**Brief:** Only the number is wanted: count the lines in the data with "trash" in them.

**Source material:**

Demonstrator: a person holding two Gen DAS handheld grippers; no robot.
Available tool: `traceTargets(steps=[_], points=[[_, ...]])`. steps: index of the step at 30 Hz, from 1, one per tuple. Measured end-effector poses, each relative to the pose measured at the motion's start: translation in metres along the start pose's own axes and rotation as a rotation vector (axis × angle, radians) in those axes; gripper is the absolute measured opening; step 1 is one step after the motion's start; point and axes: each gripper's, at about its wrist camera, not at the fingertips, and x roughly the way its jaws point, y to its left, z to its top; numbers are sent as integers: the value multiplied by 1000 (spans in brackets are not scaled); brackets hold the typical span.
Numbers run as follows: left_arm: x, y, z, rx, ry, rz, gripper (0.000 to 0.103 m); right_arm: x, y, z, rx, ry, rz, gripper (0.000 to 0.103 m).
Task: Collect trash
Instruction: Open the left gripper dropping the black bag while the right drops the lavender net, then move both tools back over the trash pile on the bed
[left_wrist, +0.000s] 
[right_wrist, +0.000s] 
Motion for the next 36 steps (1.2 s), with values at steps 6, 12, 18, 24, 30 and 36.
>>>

**Exercise solution:** 2